Он улыбнулся и направился к выходу.

— Минуточку, Павел, — остановил его голос художника. Банкир повернулся. — Мне удалось вскрыть сервер ФСБ. Могу вас заверить, что в этом ведомстве нет материалов на клан «Черный лебедь». Но удивительно другое. Чекисты имеют досье на многих известных хакеров — как наших, так и зарубежных. С некоторыми они имеют договоры. Негласные, разумеется. А если предположить, что кланом заинтересовались люди среднего звена и задействовали кого-то из компьютерных гениев для разработки? В этом случае вам нужно узнать имя хакера и выйти на его сеть.

— Поймать хакера?

— Не очень трудно. Перехват электронной почты, к примеру. Взломать код несложно. Важно знать, где и кого вы ищете, а не гулять по планете.

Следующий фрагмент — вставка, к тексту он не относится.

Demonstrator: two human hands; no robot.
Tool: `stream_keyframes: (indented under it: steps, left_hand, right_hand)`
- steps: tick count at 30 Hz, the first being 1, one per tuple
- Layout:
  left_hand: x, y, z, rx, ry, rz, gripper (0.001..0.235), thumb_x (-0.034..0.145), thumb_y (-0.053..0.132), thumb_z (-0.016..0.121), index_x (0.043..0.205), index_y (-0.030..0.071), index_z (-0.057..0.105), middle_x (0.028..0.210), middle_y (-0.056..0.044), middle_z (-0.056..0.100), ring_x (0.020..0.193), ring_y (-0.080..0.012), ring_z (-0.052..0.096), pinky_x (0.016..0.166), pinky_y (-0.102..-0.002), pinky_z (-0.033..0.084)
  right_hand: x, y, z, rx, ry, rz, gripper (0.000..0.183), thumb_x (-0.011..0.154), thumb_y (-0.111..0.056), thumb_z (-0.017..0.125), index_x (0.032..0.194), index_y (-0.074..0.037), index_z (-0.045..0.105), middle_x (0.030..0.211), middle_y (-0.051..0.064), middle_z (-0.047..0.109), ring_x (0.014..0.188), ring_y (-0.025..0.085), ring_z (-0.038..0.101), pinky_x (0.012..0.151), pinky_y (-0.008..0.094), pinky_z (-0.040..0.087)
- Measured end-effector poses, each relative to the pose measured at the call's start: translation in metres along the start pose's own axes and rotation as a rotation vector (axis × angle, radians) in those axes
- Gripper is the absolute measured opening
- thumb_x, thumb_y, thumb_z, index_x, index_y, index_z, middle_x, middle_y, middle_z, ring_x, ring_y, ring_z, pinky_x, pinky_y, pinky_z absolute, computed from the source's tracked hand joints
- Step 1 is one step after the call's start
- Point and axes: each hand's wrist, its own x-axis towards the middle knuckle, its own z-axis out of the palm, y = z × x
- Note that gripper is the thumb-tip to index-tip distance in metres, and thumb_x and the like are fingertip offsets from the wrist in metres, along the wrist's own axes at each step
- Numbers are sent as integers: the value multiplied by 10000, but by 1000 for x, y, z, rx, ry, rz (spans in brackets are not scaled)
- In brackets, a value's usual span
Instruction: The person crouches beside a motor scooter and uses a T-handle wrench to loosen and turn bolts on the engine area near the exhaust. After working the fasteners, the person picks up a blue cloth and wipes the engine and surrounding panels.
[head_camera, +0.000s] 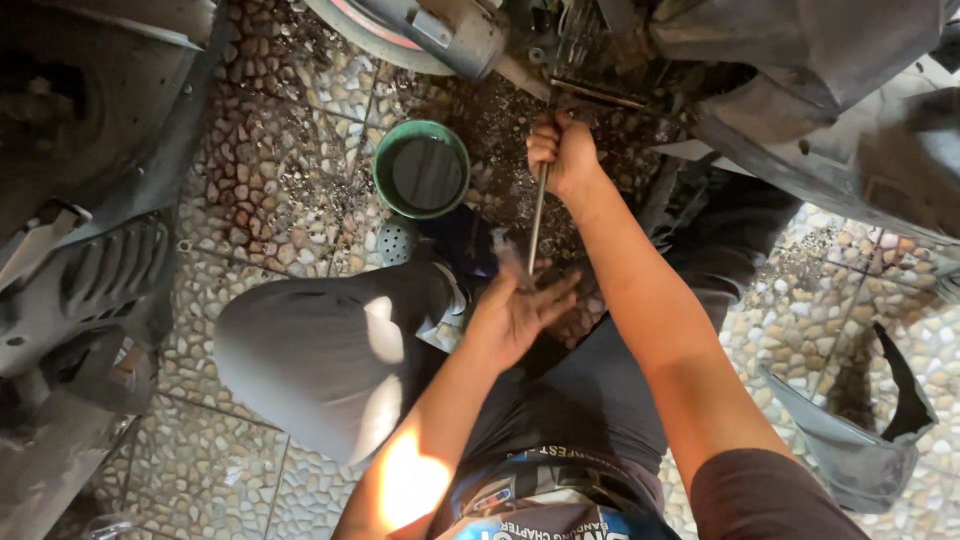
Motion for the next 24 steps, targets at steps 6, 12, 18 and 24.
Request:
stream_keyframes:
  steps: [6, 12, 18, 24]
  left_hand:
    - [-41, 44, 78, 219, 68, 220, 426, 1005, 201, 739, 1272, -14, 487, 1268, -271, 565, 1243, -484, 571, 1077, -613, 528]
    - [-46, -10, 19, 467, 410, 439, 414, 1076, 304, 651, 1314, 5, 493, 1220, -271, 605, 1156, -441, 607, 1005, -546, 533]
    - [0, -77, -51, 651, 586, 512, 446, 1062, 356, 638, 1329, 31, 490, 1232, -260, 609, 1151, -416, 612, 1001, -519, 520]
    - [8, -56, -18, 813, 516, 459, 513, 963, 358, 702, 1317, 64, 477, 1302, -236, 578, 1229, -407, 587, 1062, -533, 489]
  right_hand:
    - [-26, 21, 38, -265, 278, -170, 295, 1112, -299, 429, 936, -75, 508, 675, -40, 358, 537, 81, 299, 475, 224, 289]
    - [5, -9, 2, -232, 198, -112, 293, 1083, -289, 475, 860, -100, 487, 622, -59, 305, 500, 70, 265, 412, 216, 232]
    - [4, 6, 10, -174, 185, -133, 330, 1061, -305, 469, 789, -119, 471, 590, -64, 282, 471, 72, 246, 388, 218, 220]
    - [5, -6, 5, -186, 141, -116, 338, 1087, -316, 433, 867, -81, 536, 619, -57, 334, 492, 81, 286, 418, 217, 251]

— Интересная мысль. Об этом стоит задуматься. Я отстал от жизни. Мне и в голову не приходила идея пользоваться электронной почтой.

— Купите себе компьютер, модем, и мы будем с вами переговариваться с помощью экрана.

— Я учту ваш совет.

Сарафанов улыбнулся и направился к выходу. Пес вновь зарычал и грозно гавкнул.

До машины его сопровождал Ван Ли. Банкир заметил манжеты на рукавах его пиджака. В левом торчал блокнот и ручка.

— Тоже метод общения, — тихо сказал Сарафанов. — Но компьютер интересней.